Excerpted data
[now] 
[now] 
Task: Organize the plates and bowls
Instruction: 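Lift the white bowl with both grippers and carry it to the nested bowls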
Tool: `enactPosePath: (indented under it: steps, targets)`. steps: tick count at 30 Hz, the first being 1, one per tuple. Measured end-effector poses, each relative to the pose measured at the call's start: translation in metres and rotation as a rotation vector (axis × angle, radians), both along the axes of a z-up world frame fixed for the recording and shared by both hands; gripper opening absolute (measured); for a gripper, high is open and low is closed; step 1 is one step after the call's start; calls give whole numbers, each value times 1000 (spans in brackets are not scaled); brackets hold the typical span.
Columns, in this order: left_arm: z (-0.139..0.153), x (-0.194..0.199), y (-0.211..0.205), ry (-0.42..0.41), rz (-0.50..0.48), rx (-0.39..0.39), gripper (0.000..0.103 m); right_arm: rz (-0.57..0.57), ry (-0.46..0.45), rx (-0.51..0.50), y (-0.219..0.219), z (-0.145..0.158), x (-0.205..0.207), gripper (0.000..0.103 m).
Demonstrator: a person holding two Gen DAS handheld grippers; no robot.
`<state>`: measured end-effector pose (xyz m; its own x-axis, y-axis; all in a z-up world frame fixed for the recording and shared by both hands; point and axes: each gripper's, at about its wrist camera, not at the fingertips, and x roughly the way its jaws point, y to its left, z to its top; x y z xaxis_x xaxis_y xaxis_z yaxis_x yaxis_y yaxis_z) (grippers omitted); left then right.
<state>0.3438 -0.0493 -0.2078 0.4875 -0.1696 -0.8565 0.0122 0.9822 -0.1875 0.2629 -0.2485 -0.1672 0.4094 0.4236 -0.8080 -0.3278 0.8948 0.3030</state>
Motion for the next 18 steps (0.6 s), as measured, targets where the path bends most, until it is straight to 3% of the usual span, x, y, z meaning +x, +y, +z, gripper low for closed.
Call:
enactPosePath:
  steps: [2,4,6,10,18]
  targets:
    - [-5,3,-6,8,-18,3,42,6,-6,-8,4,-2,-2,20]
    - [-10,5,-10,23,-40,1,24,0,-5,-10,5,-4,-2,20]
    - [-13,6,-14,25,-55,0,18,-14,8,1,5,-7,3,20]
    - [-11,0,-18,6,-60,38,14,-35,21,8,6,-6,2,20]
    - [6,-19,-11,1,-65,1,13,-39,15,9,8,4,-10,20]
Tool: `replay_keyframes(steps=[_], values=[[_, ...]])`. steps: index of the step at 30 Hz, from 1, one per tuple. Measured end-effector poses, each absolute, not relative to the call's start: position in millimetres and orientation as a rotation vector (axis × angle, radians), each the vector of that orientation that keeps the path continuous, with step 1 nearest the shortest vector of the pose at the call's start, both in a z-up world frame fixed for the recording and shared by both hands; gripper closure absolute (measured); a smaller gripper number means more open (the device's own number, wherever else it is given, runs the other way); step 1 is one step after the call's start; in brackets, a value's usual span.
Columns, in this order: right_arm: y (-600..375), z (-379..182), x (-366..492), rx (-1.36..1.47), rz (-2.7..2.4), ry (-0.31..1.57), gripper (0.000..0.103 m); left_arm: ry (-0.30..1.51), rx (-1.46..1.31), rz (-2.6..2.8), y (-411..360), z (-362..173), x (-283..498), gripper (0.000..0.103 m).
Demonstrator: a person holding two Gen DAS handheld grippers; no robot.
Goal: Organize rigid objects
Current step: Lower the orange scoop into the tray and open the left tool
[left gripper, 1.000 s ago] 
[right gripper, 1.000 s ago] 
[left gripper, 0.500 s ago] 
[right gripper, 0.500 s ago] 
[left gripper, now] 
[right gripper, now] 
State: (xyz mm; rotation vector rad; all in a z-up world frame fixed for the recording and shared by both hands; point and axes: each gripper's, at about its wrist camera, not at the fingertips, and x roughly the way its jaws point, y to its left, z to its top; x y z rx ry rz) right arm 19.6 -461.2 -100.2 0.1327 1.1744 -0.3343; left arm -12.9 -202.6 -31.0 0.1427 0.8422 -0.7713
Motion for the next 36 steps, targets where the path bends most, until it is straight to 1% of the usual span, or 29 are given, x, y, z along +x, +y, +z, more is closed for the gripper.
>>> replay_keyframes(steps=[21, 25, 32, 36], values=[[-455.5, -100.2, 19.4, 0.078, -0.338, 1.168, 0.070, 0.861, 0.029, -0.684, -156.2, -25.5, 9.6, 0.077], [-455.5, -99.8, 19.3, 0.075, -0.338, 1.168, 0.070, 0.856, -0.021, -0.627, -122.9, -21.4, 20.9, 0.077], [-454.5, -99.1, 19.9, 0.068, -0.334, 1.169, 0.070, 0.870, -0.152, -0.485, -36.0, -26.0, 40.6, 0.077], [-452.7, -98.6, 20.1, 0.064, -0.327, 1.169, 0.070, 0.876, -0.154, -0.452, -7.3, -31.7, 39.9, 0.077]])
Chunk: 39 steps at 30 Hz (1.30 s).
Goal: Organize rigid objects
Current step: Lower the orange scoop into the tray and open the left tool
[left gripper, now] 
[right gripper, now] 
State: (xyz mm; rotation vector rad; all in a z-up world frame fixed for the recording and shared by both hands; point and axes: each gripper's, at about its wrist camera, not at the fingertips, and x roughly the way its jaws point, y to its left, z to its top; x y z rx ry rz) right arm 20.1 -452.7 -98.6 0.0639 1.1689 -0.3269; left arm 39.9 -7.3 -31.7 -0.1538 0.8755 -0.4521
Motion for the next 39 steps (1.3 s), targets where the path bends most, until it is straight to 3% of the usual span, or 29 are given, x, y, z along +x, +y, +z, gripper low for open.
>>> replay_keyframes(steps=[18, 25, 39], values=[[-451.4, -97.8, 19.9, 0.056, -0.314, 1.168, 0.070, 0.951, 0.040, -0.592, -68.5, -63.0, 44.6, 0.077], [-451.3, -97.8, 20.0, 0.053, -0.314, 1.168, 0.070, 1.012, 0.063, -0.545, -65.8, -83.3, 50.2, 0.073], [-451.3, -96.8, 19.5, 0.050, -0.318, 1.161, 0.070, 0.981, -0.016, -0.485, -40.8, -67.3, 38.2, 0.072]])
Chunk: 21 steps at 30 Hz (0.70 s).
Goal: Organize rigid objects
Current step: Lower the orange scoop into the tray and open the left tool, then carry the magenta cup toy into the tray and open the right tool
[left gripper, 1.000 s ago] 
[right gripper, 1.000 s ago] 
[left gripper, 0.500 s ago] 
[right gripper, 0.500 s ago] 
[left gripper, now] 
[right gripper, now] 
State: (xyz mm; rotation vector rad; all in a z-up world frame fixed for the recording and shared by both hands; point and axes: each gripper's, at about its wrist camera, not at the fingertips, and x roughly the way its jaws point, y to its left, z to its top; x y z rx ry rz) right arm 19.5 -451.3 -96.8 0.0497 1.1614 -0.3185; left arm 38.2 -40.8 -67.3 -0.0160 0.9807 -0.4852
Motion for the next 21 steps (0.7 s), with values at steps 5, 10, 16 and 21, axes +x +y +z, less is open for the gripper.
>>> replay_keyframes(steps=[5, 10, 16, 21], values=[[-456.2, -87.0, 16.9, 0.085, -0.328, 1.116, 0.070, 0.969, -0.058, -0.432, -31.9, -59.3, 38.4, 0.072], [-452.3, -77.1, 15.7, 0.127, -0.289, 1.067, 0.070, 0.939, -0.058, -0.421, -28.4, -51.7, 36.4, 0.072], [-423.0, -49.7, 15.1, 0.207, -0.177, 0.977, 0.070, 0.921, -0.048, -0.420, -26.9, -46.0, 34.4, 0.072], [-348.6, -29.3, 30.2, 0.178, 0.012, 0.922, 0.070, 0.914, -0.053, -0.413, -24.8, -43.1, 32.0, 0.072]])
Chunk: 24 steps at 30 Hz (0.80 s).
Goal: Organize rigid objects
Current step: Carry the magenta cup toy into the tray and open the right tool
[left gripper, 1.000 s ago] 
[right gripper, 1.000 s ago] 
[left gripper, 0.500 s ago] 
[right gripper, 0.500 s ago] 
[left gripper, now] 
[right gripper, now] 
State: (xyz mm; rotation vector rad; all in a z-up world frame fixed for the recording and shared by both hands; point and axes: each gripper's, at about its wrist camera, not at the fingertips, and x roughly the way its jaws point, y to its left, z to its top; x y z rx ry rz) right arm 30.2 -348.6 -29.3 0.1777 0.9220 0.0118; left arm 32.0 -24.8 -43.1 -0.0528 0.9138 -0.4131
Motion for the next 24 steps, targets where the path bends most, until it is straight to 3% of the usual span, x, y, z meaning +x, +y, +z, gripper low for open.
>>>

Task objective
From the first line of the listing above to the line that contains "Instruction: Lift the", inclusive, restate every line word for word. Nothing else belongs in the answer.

Exercise solution
[now] 
[now] 
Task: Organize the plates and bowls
Instruction: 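Lift the white bowl with both grippers and carry it to the nested bowls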

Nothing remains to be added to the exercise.